In the early days of my research into computational propaganda—the use of automation, algorithms, and social media to manipulate public opinion—my interview subjects consistently brought up the historical precursors to today’s disinformation campaigns. They pointed me to spam campaigns on Internet Relay Chat, conspiracy-laden email forwarding, and phishing scams on instant messaging platforms. Indeed, much of what we see online today, on both EMAs and other social media platforms, is a more amplified, more insidious version of what we’ve experienced since the web went public.
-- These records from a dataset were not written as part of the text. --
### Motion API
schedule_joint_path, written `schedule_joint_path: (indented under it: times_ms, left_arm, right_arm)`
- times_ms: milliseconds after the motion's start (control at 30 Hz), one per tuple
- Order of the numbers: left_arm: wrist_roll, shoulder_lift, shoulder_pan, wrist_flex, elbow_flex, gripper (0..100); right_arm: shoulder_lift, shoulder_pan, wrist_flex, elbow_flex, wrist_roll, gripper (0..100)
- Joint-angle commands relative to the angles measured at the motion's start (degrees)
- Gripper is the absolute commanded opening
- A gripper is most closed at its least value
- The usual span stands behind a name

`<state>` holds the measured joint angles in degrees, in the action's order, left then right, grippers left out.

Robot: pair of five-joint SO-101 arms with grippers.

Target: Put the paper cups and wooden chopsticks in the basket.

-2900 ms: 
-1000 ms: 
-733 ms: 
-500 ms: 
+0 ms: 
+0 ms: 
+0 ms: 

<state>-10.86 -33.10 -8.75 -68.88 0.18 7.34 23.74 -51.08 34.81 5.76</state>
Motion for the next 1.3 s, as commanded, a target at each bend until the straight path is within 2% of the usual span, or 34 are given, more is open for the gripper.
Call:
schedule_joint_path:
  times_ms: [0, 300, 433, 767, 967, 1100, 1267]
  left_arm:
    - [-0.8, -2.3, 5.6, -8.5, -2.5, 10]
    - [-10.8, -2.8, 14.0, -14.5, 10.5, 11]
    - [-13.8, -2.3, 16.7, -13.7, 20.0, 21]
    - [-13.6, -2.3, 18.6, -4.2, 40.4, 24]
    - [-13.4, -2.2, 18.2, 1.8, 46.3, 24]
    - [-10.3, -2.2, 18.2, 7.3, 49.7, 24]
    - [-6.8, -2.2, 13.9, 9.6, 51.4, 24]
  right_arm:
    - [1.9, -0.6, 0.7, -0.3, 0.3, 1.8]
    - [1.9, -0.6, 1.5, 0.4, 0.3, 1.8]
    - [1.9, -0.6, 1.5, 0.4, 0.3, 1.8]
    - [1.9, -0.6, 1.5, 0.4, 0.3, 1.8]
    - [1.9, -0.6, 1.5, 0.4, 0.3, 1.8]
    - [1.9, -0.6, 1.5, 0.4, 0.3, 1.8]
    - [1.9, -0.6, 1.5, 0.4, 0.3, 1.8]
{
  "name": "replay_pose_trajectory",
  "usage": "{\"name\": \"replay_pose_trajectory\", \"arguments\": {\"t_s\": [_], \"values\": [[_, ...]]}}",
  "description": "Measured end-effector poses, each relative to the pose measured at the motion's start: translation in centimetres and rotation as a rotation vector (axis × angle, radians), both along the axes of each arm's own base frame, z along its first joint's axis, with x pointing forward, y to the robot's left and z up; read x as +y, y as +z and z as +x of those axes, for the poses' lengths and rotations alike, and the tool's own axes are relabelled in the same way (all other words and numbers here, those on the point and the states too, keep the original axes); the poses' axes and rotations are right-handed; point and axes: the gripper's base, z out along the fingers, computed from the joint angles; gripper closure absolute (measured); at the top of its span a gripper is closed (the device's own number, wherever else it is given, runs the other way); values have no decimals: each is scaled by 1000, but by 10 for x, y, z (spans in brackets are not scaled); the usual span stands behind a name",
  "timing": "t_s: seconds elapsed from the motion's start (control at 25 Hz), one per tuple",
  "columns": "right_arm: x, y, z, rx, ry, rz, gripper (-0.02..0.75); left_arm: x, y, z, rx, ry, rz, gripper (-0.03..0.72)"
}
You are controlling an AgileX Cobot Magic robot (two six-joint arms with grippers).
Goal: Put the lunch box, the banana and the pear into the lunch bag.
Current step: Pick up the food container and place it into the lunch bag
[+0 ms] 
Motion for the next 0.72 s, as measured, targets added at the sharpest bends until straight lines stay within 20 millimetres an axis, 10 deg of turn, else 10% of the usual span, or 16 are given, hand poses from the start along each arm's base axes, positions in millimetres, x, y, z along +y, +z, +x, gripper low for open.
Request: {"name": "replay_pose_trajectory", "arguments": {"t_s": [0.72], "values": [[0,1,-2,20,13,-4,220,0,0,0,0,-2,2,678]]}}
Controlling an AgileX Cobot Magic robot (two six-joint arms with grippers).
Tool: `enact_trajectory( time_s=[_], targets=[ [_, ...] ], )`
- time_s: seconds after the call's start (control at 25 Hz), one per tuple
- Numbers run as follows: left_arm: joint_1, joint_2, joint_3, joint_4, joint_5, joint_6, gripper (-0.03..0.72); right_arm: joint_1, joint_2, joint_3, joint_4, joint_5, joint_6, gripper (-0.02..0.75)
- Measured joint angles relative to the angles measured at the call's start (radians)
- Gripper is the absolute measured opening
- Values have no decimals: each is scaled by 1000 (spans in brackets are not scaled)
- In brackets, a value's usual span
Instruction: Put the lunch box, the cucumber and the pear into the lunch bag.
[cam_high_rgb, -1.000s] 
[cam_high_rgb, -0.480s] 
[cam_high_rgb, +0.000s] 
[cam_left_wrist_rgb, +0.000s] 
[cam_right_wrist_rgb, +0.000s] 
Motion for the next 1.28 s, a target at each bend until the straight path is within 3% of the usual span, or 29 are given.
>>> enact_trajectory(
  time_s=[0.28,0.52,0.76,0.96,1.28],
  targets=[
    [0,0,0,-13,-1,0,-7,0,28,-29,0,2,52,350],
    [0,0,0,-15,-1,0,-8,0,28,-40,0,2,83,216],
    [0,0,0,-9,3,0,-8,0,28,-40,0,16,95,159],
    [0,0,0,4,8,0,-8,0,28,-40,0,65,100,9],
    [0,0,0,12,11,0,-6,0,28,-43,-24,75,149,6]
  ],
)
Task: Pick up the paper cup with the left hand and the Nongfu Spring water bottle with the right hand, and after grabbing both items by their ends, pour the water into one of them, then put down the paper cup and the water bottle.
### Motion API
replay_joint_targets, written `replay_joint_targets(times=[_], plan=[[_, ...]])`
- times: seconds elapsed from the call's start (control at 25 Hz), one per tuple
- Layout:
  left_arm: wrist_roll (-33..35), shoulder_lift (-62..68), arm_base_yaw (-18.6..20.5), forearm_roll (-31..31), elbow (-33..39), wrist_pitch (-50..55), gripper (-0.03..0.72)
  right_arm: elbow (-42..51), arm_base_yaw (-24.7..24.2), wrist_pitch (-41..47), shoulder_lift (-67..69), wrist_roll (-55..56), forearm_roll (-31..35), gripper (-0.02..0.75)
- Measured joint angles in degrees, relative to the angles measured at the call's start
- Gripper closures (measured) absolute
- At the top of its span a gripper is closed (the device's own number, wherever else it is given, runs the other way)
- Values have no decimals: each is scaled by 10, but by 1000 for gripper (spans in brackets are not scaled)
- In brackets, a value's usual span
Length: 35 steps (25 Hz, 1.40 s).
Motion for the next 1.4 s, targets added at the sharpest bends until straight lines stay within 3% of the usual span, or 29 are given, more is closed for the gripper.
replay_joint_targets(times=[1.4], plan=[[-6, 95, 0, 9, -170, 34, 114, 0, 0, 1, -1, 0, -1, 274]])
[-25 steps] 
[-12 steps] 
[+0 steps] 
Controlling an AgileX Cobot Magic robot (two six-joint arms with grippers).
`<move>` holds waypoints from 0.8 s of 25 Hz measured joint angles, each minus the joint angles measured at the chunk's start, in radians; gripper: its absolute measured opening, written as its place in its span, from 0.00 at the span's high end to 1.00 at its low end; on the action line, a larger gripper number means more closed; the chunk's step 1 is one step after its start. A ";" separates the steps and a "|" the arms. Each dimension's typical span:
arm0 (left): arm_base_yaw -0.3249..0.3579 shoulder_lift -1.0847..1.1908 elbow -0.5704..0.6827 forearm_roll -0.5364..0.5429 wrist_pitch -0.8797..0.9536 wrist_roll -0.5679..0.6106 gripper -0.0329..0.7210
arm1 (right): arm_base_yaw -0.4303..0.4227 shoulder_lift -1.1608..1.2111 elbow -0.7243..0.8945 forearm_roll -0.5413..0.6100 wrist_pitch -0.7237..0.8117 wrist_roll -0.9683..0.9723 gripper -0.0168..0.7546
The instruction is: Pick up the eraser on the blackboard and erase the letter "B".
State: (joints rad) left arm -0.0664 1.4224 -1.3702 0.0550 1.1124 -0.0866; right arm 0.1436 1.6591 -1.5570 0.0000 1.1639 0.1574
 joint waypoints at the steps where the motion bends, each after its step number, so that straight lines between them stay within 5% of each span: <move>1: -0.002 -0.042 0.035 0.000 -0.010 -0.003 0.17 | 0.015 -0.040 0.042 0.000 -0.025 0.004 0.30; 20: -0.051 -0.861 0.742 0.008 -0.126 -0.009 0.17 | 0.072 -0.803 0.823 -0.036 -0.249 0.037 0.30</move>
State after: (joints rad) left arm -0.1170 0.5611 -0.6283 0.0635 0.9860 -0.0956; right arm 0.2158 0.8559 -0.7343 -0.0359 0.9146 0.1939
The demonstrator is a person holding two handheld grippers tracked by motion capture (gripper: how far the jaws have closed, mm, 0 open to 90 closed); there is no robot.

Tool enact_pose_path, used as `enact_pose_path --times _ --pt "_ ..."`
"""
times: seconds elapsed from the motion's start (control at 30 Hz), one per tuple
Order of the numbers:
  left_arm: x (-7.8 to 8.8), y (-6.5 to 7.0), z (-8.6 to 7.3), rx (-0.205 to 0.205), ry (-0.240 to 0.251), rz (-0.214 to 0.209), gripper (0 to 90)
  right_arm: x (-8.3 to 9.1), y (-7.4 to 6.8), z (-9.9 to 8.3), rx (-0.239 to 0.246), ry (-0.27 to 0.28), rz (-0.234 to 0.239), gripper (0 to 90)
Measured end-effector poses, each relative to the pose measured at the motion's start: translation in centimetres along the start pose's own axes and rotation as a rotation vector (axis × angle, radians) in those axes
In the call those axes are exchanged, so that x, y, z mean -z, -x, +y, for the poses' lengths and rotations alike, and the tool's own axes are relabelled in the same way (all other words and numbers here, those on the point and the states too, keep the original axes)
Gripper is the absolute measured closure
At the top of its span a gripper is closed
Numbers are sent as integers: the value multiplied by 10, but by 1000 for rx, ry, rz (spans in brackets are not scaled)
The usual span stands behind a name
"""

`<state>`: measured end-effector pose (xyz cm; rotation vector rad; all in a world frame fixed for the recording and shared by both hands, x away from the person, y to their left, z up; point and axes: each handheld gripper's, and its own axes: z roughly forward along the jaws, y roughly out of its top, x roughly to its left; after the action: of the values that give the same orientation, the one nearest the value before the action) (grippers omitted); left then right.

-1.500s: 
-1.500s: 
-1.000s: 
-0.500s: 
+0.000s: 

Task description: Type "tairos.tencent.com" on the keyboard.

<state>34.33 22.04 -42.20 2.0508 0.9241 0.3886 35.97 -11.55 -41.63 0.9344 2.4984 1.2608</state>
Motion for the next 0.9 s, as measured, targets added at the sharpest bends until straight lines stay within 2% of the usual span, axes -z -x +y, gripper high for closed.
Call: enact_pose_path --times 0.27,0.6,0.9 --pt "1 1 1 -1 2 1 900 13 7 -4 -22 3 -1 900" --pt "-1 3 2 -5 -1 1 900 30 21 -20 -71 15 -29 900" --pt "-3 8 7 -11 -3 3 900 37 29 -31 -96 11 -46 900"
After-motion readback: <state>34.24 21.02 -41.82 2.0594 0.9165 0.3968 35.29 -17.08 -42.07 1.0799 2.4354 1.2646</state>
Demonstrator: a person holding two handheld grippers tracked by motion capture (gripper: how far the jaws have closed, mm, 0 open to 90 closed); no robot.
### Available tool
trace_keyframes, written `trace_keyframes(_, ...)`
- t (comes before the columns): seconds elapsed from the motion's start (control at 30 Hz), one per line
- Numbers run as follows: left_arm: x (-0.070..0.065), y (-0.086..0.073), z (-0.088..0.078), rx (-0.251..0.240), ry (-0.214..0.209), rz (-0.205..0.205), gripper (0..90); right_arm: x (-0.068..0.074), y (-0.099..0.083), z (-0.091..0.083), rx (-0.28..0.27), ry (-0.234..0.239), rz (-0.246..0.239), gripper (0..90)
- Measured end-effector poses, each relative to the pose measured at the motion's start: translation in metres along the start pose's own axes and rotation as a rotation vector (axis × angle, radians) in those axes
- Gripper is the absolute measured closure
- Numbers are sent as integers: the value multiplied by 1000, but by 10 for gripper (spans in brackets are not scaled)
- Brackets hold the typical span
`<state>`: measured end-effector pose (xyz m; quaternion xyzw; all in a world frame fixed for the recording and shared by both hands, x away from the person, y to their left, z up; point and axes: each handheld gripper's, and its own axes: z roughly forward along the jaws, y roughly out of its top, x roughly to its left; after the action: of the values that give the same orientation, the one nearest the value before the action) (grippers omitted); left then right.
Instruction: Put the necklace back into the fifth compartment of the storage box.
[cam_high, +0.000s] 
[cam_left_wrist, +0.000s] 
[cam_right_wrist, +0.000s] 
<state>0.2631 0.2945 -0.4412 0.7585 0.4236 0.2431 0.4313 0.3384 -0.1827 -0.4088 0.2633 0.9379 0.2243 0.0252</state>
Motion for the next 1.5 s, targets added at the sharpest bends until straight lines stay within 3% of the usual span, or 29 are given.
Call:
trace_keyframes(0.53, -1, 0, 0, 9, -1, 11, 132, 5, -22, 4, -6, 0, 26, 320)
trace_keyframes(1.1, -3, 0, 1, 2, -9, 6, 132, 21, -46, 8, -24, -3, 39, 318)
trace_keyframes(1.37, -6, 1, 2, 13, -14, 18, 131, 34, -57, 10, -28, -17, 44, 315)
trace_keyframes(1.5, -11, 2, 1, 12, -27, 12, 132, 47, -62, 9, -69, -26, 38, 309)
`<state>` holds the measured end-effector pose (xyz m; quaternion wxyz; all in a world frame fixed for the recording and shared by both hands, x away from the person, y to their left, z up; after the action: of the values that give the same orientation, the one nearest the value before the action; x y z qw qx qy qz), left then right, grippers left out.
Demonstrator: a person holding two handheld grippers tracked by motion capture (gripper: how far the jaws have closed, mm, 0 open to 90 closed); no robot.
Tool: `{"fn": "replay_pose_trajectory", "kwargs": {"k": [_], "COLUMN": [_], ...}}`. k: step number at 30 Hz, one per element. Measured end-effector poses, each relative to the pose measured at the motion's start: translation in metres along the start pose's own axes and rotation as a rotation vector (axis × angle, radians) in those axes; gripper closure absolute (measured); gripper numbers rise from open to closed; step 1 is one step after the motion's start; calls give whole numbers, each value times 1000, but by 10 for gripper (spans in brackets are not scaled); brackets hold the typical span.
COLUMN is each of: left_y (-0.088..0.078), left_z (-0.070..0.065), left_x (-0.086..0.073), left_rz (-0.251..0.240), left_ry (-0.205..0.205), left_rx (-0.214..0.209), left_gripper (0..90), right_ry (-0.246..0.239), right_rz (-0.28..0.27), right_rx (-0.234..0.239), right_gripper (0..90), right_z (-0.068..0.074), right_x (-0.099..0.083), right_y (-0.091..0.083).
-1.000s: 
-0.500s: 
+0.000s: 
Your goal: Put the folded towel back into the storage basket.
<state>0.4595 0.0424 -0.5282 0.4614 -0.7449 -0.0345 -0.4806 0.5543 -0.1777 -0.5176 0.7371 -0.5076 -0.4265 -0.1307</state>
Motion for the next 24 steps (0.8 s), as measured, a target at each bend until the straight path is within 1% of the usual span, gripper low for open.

My interview subjects also told me that it’s important to always look out for emerging technology. Scammers, they argued, are always one step ahead of those working to stop them. I set out to study these technologies for my new book The Reality Game: How The Next Wave of Technology Will Break the Truth and found that several new digital tools, from EMAs to virtual reality to human-mimicking AI voice systems like Google Duplex, look to be at the forefront of novel digital manipulation campaigns.

While we still have a great deal of work to do in order to understand and combat propaganda and disinformation campaigns on sites like Facebook and YouTube, we must also begin to study the next wave of underhanded digital politicking. By addressing the rise of false and misleading political content on emergent technology systems, we can stop computational propaganda before it becomes the new normal.

Samuel Woolley is an assistant professor at the School of Journalism at the University of Texas, Austin. He is also the project director for propaganda research at the Center for Media Engagement at UT.